Germinie Lacerteux/LXII
LXII.
Au milieu des inquiétudes désespérées que donnait à Mlle de Varandeuil la maladie de sa bonne, se glissait une impression singulière, une certaine peur devant l’être nouveau, inconnu, mystérieux, que le mal avait fait lever du fond de Germinie. Mademoiselle ressentait comme un malaise auprès de cette figure enfoncée, enterrée, presque disparue dans une implacable dureté, et qui ne semblait revenir à elle-même et se retrouver que fugitivement, par lueurs, dans l’effort d’un pâle sourire. La vieille femme avait vu bien des gens mourir ; sa longue et douloureuse mémoire lui rappelait bien des expressions de têtes chères et condamnées, bien des expressions de mort tristes, accablées, désolées, mais aucun des visages dont elle se souvenait n’avait pris en s’éteignant ce sombre caractère d’un visage qui s’enferme et se retire en lui-même.
Toute serrée dans sa souffrance, Germinie se tenait farouche, raidie, concentrée, impénétrable. Elle avait des immobilités de bronze. En la regardant, mademoiselle se demandait ce qu’elle couvait ainsi sans bouger, si c’était la révolte de sa vie, l’horreur de mourir, ou bien un secret, un remords. Rien d’extérieur ne semblait plus toucher la malade. La sensation des choses s’en allait d’elle. Son corps devenait indifférent à tout, ne demandait plus à être soulagé, ne paraissait plus désirer guérir. Elle ne se plaignait de rien, n’avait de plaisir ni de distraction à rien. Ses besoins de tendresse eux-mêmes l’avaient quittée. Elle ne donnait plus signe de caresse, et, chaque jour, quelque chose d’humain quittait cette âme de femme qui paraissait se pétrifier.
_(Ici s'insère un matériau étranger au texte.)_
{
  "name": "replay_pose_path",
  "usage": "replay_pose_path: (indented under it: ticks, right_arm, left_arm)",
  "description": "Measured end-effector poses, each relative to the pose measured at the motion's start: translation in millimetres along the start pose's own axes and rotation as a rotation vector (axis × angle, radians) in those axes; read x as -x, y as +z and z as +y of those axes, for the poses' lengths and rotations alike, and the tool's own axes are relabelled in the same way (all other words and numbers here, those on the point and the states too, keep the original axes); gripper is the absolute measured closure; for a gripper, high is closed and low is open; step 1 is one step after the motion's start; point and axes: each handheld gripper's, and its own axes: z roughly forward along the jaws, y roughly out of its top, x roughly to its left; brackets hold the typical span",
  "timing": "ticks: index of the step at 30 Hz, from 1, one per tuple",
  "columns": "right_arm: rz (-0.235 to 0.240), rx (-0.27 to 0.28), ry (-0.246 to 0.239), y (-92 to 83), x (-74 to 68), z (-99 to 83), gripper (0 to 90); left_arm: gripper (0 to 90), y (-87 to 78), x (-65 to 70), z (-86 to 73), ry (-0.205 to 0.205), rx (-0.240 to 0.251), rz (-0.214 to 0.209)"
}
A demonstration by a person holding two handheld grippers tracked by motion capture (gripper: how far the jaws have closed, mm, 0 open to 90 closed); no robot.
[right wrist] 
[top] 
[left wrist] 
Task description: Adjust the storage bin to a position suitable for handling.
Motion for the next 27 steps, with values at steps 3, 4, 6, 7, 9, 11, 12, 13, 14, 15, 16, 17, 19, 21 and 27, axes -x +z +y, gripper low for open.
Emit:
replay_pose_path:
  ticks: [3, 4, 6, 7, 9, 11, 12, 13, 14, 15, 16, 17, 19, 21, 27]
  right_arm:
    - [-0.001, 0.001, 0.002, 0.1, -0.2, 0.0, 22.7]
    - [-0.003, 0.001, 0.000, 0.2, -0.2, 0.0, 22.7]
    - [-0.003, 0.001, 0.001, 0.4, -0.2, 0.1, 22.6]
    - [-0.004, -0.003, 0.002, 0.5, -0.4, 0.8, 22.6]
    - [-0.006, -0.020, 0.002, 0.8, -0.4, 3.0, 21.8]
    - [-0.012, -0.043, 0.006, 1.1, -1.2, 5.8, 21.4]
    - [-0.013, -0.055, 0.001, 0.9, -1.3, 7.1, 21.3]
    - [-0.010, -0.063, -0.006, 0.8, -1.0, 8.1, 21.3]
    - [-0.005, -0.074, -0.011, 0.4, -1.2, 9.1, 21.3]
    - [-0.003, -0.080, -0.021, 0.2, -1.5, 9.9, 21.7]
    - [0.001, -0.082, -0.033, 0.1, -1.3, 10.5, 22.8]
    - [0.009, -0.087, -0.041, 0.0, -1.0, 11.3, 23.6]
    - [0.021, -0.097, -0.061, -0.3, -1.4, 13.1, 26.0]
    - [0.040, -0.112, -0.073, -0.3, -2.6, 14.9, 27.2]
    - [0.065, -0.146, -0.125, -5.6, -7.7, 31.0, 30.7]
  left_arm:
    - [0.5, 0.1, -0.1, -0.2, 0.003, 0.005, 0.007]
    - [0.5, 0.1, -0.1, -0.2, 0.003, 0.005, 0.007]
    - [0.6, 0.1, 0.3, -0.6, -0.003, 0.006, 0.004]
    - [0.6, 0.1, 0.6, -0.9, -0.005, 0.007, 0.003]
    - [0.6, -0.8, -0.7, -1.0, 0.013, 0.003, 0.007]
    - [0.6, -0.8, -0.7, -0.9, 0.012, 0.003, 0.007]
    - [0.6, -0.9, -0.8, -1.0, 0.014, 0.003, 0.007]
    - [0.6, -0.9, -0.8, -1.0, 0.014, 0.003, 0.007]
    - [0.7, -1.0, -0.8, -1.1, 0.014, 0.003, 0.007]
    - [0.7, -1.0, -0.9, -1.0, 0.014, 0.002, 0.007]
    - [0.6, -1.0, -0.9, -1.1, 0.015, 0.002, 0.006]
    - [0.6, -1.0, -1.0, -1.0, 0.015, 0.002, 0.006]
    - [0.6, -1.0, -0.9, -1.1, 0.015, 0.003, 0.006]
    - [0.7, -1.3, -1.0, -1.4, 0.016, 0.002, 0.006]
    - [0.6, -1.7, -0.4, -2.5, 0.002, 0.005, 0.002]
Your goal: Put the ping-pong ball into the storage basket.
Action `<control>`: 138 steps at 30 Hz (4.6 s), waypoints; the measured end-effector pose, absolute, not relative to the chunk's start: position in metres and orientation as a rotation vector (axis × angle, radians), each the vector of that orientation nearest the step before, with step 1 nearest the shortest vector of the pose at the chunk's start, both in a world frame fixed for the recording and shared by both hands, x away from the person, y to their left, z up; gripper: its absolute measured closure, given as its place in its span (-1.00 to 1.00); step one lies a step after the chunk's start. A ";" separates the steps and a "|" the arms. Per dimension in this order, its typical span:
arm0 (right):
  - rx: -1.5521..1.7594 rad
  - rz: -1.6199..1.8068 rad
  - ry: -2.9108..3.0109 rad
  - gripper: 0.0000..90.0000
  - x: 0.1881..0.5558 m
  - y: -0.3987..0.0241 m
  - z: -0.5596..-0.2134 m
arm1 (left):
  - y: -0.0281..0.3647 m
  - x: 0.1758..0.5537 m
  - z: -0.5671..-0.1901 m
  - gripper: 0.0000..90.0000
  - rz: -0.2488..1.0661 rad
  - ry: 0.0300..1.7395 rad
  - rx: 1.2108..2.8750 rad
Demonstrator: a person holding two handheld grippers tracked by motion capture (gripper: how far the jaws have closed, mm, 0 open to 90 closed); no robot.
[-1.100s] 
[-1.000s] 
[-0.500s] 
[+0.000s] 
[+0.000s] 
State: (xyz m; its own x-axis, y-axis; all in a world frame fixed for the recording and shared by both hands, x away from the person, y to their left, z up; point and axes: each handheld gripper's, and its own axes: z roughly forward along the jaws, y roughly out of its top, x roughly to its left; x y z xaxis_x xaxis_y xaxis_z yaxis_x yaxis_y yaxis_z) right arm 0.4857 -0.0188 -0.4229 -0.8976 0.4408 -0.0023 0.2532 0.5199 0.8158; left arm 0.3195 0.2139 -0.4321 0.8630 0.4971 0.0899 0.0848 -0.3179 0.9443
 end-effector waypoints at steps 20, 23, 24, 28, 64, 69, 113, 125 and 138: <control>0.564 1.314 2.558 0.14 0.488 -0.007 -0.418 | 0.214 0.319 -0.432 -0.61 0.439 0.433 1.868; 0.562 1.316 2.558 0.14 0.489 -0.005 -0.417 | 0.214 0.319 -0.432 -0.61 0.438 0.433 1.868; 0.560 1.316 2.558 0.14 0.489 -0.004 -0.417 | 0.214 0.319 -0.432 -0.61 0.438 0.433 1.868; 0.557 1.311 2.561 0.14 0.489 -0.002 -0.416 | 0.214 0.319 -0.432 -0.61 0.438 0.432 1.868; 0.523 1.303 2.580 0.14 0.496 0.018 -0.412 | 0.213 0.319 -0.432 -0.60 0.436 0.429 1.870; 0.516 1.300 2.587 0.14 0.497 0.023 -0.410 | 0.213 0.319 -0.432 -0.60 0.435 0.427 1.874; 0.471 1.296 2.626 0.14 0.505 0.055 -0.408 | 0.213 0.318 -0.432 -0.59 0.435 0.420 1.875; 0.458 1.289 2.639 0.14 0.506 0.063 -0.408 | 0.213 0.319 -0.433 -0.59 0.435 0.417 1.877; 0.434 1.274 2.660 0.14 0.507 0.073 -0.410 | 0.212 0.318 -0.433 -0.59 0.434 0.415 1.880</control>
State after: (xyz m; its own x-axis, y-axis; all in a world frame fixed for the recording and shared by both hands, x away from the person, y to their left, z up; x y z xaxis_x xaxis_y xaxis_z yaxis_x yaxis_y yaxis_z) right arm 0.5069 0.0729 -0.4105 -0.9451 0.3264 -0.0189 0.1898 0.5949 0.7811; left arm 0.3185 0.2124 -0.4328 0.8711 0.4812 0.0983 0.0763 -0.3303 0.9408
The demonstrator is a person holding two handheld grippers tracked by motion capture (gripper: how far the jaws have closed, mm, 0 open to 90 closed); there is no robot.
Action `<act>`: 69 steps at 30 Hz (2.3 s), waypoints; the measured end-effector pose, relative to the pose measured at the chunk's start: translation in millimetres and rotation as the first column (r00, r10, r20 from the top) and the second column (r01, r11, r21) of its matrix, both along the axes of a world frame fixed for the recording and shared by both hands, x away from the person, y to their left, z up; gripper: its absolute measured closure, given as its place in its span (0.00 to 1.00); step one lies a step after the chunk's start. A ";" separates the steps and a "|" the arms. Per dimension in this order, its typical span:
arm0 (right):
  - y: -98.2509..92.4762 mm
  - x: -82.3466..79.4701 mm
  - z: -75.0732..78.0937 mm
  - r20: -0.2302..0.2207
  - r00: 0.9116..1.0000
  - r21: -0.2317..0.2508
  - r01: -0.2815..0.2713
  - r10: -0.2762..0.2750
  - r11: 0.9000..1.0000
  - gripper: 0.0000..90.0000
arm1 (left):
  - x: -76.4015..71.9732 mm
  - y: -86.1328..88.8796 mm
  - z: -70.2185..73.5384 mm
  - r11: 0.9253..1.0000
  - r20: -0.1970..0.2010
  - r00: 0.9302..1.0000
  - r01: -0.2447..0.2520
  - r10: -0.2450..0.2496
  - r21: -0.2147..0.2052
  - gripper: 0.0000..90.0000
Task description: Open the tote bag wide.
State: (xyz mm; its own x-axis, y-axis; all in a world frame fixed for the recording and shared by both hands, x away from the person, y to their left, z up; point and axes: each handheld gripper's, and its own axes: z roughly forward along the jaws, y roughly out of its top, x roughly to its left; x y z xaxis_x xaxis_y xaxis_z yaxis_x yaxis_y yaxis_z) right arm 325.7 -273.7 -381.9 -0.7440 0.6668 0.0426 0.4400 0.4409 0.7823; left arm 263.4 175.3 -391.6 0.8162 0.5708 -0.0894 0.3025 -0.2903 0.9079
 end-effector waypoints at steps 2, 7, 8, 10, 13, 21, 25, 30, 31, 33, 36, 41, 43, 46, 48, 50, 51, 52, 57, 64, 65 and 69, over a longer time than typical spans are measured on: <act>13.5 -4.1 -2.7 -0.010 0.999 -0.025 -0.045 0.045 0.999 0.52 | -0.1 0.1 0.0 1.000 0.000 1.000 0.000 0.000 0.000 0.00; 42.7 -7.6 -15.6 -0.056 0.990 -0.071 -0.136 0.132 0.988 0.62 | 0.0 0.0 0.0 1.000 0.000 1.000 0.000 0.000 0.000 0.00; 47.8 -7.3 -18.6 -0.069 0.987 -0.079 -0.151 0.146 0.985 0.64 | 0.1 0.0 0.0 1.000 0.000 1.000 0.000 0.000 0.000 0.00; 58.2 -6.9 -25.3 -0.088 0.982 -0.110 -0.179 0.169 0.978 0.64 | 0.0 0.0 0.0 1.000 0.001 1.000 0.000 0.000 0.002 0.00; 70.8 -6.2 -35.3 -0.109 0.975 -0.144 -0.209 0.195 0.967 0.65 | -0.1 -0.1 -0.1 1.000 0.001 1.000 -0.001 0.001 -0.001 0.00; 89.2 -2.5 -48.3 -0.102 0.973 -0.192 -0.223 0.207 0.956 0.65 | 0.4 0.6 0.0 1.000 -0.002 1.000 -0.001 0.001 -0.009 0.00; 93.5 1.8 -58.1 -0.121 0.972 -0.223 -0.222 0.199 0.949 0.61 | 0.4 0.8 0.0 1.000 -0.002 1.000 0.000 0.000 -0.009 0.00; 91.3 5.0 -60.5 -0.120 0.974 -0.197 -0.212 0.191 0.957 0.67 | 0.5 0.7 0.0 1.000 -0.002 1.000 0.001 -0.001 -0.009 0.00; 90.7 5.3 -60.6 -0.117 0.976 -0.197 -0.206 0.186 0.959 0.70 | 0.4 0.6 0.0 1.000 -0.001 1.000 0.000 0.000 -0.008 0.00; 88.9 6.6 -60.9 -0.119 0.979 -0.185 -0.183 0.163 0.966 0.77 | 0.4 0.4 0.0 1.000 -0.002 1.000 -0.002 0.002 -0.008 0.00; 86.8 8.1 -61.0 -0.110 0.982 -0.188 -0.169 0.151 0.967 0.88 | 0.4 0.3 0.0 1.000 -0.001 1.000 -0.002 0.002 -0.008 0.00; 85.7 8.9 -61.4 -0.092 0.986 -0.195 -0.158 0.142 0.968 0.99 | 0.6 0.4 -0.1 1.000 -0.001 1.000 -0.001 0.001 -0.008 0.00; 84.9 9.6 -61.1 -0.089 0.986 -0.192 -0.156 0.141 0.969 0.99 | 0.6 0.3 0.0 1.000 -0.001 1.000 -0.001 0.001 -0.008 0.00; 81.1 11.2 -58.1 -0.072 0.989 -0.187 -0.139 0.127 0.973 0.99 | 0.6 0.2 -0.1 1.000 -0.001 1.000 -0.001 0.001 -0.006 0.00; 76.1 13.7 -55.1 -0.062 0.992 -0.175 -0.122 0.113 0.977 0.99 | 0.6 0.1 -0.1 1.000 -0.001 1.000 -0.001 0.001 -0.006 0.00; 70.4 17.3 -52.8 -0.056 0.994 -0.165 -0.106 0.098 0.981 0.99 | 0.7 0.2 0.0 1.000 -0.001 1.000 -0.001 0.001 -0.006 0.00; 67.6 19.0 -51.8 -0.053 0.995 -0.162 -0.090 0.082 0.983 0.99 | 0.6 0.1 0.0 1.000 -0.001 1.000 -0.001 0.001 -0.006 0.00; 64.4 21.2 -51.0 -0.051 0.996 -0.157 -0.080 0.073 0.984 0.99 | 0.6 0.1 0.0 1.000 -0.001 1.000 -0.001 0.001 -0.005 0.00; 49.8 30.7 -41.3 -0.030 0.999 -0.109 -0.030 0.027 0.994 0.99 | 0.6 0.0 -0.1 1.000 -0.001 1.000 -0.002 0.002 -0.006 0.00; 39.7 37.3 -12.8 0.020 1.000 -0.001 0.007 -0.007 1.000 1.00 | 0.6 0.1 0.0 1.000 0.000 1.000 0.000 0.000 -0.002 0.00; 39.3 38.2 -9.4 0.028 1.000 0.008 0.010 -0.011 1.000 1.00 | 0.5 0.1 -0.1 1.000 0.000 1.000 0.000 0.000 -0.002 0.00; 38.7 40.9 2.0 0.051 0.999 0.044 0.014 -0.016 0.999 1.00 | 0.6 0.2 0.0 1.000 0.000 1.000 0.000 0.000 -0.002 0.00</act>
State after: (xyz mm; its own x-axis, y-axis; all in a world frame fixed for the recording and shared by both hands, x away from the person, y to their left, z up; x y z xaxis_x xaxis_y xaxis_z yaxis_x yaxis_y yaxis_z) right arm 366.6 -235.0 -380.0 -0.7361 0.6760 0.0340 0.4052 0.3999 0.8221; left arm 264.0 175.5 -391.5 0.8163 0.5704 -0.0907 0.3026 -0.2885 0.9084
Souvent, elle s’abîmait dans des silences qui faisaient attendre le déchirement d’un cri, d’une parole ; mais, après avoir promené le regard autour d’elle, elle ne disait rien, et recommençait à regarder au même endroit, dans le vide, devant elle, fixement, éternellement.
Quand mademoiselle rentrait de chez l’amie où elle allait dîner, elle trouvait Germinie dans l’obscurité, sans lumière, affaissée dans un fauteuil, les jambes allongées sur une chaise, la tête penchée sur sa poitrine, et si profondément absorbée, que parfois elle n’entendait pas la porte s’ouvrir. Dans la chambre, en avançant, il semblait à Mlle de Varandeuil déranger un épouvantable tête-à-tête de la Maladie et de l’Ombre, où Germinie cherchait déjà dans la terreur de l’invisible l’aveuglement de la tombe et la nuit de la mort.